» **Required work**: Retype, exactly as they appear below, the lines between the line holding "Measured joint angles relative" and the line holding "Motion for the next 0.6", both ends included.

» **Records provided**:
************

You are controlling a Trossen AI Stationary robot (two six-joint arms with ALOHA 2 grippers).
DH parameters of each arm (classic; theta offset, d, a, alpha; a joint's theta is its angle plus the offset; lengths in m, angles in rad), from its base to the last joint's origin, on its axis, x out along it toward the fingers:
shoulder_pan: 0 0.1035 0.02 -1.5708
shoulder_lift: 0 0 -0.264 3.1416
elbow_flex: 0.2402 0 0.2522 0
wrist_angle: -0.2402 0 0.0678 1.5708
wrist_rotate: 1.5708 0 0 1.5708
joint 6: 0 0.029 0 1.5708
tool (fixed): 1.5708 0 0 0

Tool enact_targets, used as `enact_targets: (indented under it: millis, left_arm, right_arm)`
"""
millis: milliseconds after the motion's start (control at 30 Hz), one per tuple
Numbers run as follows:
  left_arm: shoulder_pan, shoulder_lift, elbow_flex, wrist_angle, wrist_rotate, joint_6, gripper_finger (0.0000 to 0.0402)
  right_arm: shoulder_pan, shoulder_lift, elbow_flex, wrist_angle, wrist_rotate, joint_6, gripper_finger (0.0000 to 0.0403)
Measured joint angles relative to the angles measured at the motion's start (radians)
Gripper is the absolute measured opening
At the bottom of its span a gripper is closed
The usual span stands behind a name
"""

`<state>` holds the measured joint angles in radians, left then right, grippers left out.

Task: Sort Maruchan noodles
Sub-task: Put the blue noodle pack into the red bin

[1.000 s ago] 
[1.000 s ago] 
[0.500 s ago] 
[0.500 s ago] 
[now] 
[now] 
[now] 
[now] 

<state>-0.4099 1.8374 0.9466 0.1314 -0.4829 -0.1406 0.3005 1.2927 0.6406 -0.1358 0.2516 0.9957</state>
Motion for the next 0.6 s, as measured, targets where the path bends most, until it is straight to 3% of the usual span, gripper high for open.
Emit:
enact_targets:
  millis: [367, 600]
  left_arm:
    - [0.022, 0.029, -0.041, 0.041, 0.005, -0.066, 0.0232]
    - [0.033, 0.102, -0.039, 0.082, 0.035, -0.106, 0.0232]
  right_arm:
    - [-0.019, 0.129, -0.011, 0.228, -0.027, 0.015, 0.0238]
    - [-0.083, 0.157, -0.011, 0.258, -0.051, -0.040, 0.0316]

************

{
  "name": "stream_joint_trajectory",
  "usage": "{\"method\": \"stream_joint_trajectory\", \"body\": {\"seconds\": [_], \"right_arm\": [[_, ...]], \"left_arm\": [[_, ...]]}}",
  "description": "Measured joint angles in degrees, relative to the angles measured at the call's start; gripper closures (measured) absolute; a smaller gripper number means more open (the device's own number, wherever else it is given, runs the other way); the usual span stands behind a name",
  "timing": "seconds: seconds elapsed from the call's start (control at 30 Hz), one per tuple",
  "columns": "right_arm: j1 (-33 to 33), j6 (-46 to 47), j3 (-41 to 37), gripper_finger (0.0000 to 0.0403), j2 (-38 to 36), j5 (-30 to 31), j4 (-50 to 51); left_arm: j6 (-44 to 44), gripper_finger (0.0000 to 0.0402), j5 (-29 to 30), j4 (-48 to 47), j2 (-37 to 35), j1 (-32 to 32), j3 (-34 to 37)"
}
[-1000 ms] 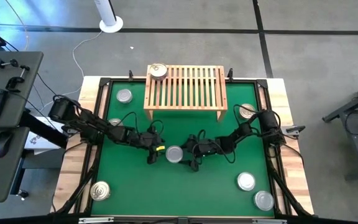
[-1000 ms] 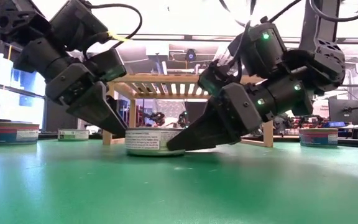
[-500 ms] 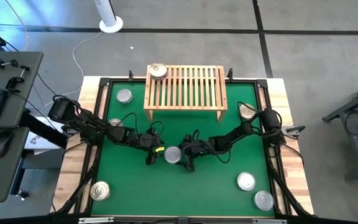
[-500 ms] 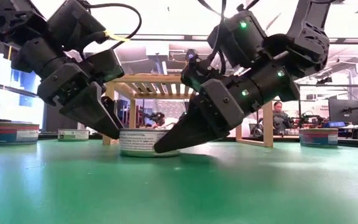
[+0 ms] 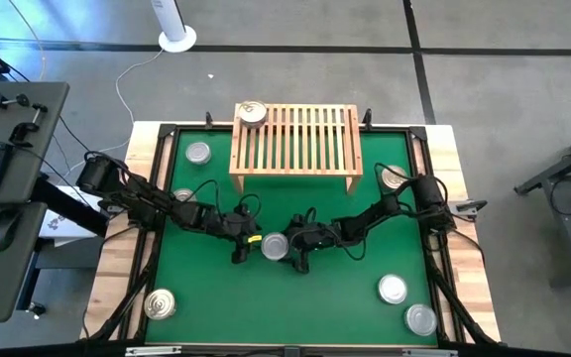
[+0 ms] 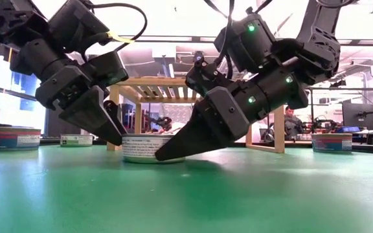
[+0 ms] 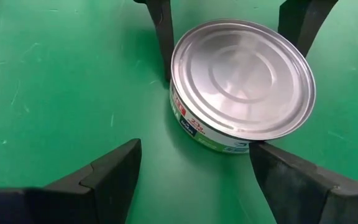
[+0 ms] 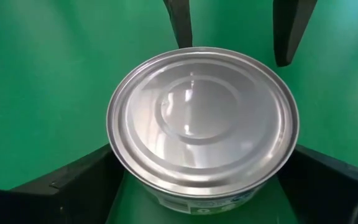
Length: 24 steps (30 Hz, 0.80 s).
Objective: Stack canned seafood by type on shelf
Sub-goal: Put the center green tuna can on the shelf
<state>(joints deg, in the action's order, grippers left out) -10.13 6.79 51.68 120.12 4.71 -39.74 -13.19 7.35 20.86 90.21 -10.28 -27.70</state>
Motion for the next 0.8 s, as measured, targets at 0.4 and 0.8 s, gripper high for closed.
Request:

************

» **Written answer**:
Measured joint angles relative to the angles measured at the motion's start (radians)
Gripper is the absolute measured opening
At the bottom of its span a gripper is closed
The usual span stands behind a name
"""

`<state>` holds the measured joint angles in radians, left then right, grippers left out.

Task: Sort Maruchan noodles
Sub-task: Put the blue noodle pack into the red bin

[1.000 s ago] 
[1.000 s ago] 
[0.500 s ago] 
[0.500 s ago] 
[now] 
[now] 
[now] 
[now] 

<state>-0.4099 1.8374 0.9466 0.1314 -0.4829 -0.1406 0.3005 1.2927 0.6406 -0.1358 0.2516 0.9957</state>
Motion for the next 0.6 s, as measured, targets where the path bends most, until it is straight to 3% of the usual span, gripper high for open.

This exercise is now fully answered.